■ To do ■
Repeat the listing exactly, minus the pictures.

[Opening Exercise data section]

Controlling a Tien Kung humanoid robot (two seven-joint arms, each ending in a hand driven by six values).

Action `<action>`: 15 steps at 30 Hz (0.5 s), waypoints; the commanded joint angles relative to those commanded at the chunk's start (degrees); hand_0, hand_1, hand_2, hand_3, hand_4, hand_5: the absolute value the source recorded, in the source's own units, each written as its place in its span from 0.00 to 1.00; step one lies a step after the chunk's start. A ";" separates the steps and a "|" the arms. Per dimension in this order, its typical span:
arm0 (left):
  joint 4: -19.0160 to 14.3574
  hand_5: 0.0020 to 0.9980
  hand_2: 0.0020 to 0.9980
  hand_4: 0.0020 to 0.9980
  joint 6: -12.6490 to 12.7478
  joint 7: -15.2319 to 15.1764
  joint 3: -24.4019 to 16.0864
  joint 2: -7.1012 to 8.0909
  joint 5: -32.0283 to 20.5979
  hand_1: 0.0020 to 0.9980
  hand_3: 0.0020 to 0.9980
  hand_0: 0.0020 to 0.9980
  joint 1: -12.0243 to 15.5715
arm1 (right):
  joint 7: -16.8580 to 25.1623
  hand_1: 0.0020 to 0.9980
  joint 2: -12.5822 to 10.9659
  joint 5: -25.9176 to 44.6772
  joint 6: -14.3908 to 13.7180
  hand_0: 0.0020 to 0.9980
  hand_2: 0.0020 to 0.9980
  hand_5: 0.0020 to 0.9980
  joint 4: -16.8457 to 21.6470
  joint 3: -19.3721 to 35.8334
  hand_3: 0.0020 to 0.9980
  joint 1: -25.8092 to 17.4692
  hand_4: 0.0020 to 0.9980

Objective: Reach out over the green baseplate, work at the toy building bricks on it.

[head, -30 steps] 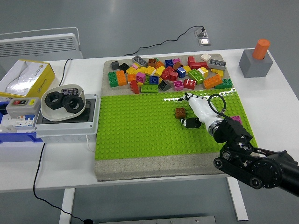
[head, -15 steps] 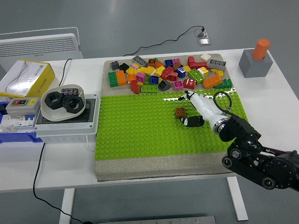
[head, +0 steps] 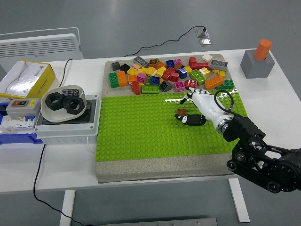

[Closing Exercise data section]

■ Solution ■
Controlling a Tien Kung humanoid robot (two seven-joint arms, each ending in a hand driven by six values).

Action `<action>`: 15 steps at 30 Hz (0.5 s), waypoints; the commanded joint angles relative to those commanded at the chunk's start (degrees); hand_0, hand_1, hand_2, hand_3, hand_4, hand_5: the absolute value the source recorded, in the source's own units, each written as its place in its span from 0.00 to 1.00; step one lies a step after the chunk's start. A ";" separates the steps and a "|" the arms. Per dimension in this order, its typical span:
arm0 (left):
  joint 4: -19.0160 to 14.3574
  hand_5: 0.0020 to 0.9980
  hand_2: 0.0020 to 0.9980
  hand_4: 0.0020 to 0.9980
  joint 6: -12.6490 to 12.7478
  joint 7: -15.2319 to 15.1764
  joint 3: -24.4019 to 16.0864
  joint 2: -7.1012 to 8.0909
  joint 5: -32.0283 to 20.5979
  hand_1: 0.0020 to 0.9980
  hand_3: 0.0020 to 0.9980
  hand_0: 0.0020 to 0.9980
  joint 1: -12.0243 to 15.5715
arm1 (right):
  joint 7: -16.8580 to 25.1623
  hand_1: 0.0020 to 0.9980
  joint 2: -12.5822 to 10.9659
  joint 5: -25.9176 to 44.6772
  joint 6: -14.3908 to 13.7180
  hand_0: 0.0020 to 0.9980
  hand_2: 0.0020 to 0.9980
  hand_5: 0.0020 to 0.9980
  joint 4: -16.8457 to 21.6470
  joint 3: -19.3721 to 35.8334
  hand_3: 0.0020 to 0.9980
  joint 1: -25.8092 to 17.4692
  hand_4: 0.0020 to 0.9980

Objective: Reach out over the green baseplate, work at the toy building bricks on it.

[head, -30 steps] 
[head, -15 steps] 
[head, +0 steps] 

The answer has been given in full.